**YOUR GOAL:** Filter the entries for lines with the word "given".

**DATA RECORDS:**
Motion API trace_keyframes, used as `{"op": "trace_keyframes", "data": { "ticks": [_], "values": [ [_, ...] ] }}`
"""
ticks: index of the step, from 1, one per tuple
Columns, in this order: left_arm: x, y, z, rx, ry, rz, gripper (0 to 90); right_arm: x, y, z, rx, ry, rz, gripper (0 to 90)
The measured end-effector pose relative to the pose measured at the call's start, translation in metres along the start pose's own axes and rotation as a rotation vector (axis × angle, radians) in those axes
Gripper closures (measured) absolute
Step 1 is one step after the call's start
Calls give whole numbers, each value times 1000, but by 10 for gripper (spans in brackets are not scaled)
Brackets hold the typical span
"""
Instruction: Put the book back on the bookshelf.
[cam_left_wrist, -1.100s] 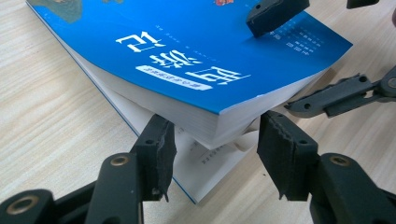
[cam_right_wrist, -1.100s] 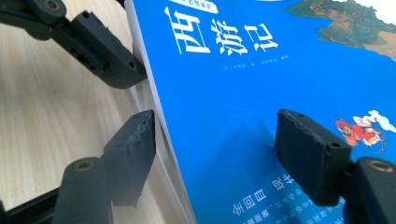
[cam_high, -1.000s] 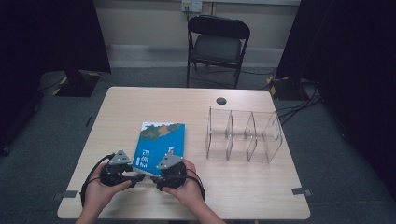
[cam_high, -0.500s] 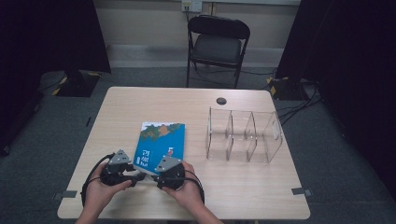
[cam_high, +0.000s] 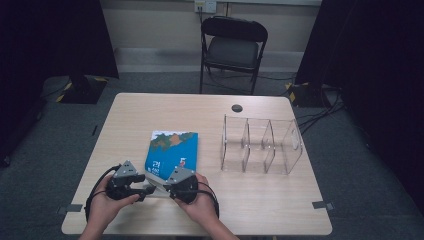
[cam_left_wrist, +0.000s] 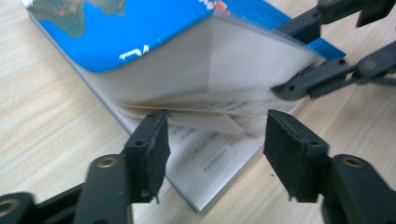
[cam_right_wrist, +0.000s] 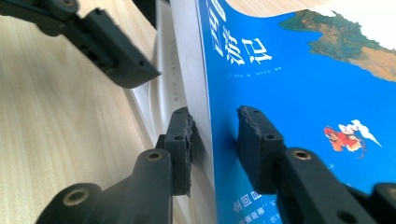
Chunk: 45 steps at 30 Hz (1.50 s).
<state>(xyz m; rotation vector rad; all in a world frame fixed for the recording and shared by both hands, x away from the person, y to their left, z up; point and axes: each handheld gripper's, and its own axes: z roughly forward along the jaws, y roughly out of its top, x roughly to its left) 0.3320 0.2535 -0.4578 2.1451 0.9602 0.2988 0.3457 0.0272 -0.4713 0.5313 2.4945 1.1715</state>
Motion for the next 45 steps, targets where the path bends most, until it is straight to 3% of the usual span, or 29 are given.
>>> {"op": "trace_keyframes", "data": {
  "ticks": [3, 7, 10, 14, 19, 21, 25, 27, 30, 33, 41, 45],
  "values": [
    [2, -7, -2, 1, -5, 7, 300, 3, 0, -2, -9, -17, 20, 711],
    [4, -15, -2, 41, -10, 27, 239, 0, 1, -3, -8, -9, 34, 724],
    [3, -20, 1, 67, -16, 49, 244, 0, 3, -4, 2, -4, 41, 729],
    [3, -21, 0, 49, -30, 68, 245, -3, 6, -7, 13, 1, 50, 739],
    [0, -24, 1, 18, -114, 83, 223, -8, 14, -11, 23, 18, 69, 744],
    [2, -25, -1, 21, -108, 89, 218, -12, 20, -16, 20, 28, 98, 747],
    [2, -27, -5, 15, -98, 85, 216, -17, 28, -21, 24, 30, 95, 751],
    [2, -28, -5, 20, -91, 131, 206, -19, 31, -22, 31, 31, 101, 752],
    [0, -32, -2, 42, -107, 151, 208, -21, 36, -24, 40, 31, 105, 754],
    [1, -35, 1, 69, -94, 170, 209, -23, 41, -28, 49, 28, 118, 757],
    [6, -38, 6, 83, -70, 135, 205, -31, 48, -36, 56, 36, 136, 760],
    [6, -38, 8, 89, -65, 149, 164, -32, 49, -39, 54, 38, 146, 760]
  ]
}}
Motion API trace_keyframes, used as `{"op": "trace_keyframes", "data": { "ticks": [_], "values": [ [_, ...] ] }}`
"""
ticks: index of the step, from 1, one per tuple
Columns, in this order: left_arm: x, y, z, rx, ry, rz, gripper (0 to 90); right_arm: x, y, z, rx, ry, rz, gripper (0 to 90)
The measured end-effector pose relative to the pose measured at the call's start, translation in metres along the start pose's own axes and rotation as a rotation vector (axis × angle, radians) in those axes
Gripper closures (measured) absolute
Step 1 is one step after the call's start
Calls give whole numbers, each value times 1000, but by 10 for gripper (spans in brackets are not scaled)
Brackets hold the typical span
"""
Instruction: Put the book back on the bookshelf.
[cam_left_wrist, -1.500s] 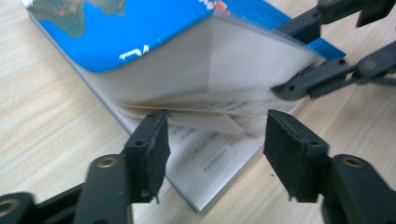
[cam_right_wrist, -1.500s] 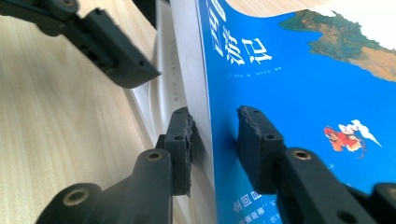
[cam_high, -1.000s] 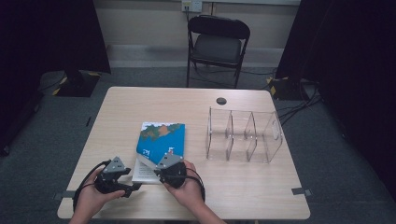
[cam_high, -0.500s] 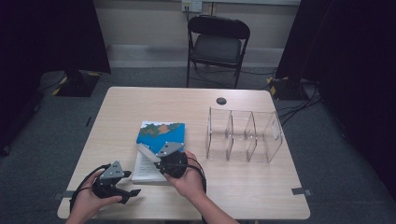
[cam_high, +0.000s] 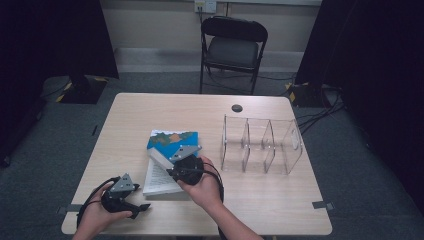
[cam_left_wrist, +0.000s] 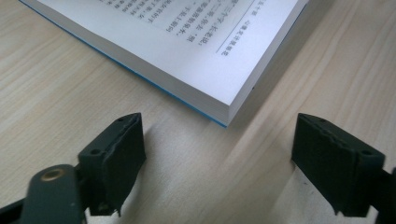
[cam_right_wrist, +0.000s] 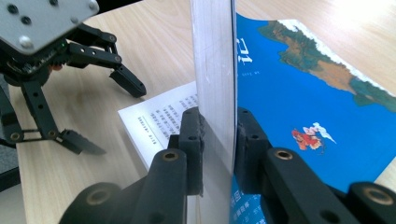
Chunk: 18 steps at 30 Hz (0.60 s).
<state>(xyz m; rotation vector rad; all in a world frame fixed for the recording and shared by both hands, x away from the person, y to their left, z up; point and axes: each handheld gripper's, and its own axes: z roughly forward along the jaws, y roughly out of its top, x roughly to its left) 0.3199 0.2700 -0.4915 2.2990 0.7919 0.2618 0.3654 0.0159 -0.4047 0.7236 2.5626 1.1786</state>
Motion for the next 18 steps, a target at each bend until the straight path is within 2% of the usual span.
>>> {"op": "trace_keyframes", "data": {
  "ticks": [2, 4, 5, 6, 7, 8, 12, 13, 15, 16, 18],
  "values": [
    [-2, 1, 2, 3, 10, 3, 163, -1, 2, -2, -2, 1, 11, 761],
    [-4, 1, 4, -16, 17, 0, 150, -1, 6, -3, 2, 4, -5, 761],
    [-3, 2, 5, -16, 26, 12, 149, -1, 7, -3, 6, 9, 3, 761],
    [-4, 2, 7, -26, 22, -8, 149, -1, 8, -4, 9, 8, 7, 761],
    [-4, 3, 7, -22, 29, 2, 149, -2, 9, -5, 7, 11, 4, 761],
    [-4, 3, 8, -35, 32, -16, 155, -2, 10, -7, 10, 11, 12, 761],
    [-3, 5, 12, -50, 30, -11, 154, -3, 14, -13, 12, 13, 19, 762],
    [-1, 6, 12, -54, 41, 6, 154, -3, 16, -14, 15, 21, 12, 762],
    [0, 7, 14, -62, 52, 2, 158, -2, 18, -17, 19, 23, 21, 762],
    [-1, 7, 15, -69, 48, -17, 158, -2, 18, -18, 11, 25, 18, 762],
    [0, 8, 15, -73, 58, -11, 190, -2, 18, -20, 14, 29, 21, 762]
  ]
}}
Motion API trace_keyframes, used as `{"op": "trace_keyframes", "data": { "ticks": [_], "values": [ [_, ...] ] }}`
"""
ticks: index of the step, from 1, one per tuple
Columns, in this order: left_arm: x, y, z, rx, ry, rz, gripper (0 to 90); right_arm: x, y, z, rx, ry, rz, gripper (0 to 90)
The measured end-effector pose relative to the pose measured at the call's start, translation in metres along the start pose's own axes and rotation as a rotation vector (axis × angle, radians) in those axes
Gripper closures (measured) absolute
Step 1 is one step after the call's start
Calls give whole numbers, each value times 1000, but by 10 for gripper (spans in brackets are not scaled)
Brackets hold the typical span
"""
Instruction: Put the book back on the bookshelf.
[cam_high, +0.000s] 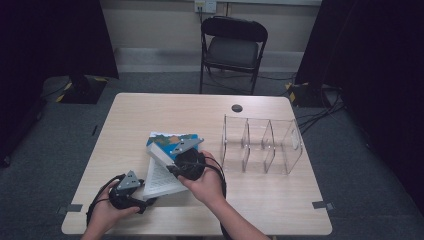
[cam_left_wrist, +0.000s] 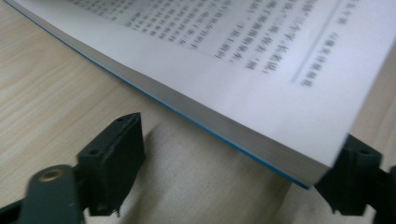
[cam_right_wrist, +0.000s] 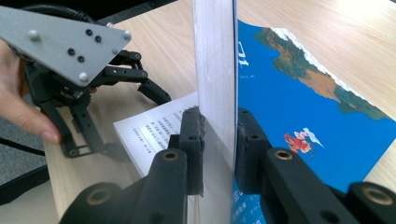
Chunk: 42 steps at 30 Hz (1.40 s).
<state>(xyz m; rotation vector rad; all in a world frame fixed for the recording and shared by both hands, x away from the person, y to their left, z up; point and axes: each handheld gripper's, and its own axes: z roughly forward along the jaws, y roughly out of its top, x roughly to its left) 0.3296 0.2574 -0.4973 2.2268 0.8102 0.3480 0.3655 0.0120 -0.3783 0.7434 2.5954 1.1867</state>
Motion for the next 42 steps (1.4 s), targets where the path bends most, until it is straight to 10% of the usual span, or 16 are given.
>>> {"op": "trace_keyframes", "data": {
  "ticks": [12, 30, 38, 42],
  "values": [
    [5, 1, -4, -8, -35, -67, 339, 8, -17, 11, 29, 26, -36, 752],
    [15, 3, 3, -45, -58, -103, 304, 12, -25, 10, 16, 56, -27, 750],
    [14, 0, 5, -50, -42, 32, 256, 12, -30, 11, 13, 61, -39, 748],
    [14, 1, 6, -48, -39, 26, 231, 13, -33, 12, 16, 60, -35, 747]
  ]
}}
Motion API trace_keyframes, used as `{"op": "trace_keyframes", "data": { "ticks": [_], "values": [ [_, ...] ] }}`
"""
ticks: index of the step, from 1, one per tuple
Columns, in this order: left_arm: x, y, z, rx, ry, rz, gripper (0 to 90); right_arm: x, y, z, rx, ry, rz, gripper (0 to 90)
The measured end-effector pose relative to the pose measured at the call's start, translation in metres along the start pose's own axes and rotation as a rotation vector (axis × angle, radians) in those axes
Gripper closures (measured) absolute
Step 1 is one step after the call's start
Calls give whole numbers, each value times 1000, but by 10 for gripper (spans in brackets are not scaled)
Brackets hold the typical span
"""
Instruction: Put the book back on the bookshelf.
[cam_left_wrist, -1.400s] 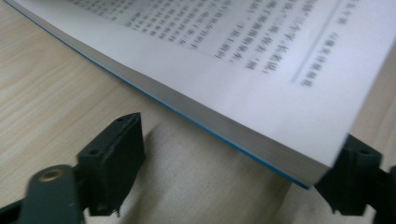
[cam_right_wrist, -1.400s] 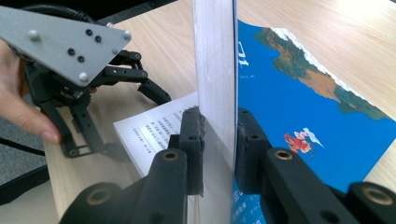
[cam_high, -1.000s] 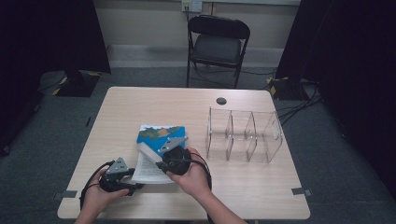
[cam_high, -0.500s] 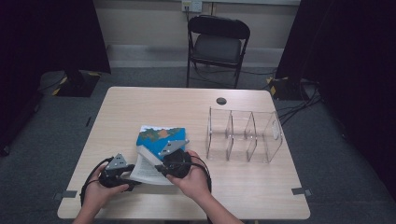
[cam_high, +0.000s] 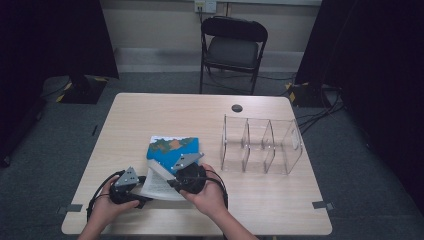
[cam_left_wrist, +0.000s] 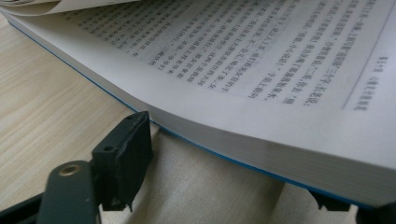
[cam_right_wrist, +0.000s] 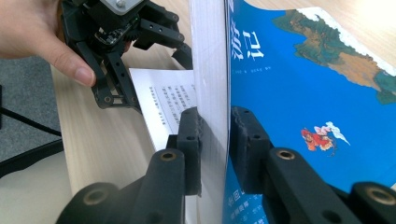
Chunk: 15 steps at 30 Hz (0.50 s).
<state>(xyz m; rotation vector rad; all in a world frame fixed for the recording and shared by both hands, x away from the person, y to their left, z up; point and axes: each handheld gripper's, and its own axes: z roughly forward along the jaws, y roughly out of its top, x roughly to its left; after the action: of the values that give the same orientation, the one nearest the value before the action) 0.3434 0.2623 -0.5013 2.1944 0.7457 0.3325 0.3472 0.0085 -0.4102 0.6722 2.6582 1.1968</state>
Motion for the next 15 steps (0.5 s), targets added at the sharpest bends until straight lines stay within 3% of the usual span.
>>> {"op": "trace_keyframes", "data": {
  "ticks": [2, 5, 7, 15],
  "values": [
    [0, 1, 1, 11, 13, -3, 183, 0, -1, 1, 4, 0, -6, 747],
    [-1, 2, 5, 28, 42, -39, 77, 1, -2, 2, 4, 3, -6, 746],
    [-1, 3, 6, 46, 28, -22, 10, 0, -2, 1, 3, 2, -6, 746],
    [-3, 4, 6, 31, 21, -23, 38, 1, -3, 3, 9, 9, -8, 744]
  ]
}}
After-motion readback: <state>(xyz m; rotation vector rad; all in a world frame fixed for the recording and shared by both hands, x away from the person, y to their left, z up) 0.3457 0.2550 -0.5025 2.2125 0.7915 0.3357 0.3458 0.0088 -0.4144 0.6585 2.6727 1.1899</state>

**ANSWER TO THIS PROBLEM:**
Motion for the next 45 steps, targets where the path bends most, until it is straight to 3% of the usual span, or 29 are given.
Motion for the next 42 steps (1.4 s), targets where the path bends most, until it is straight to 10% of the usual span, or 16 are given.

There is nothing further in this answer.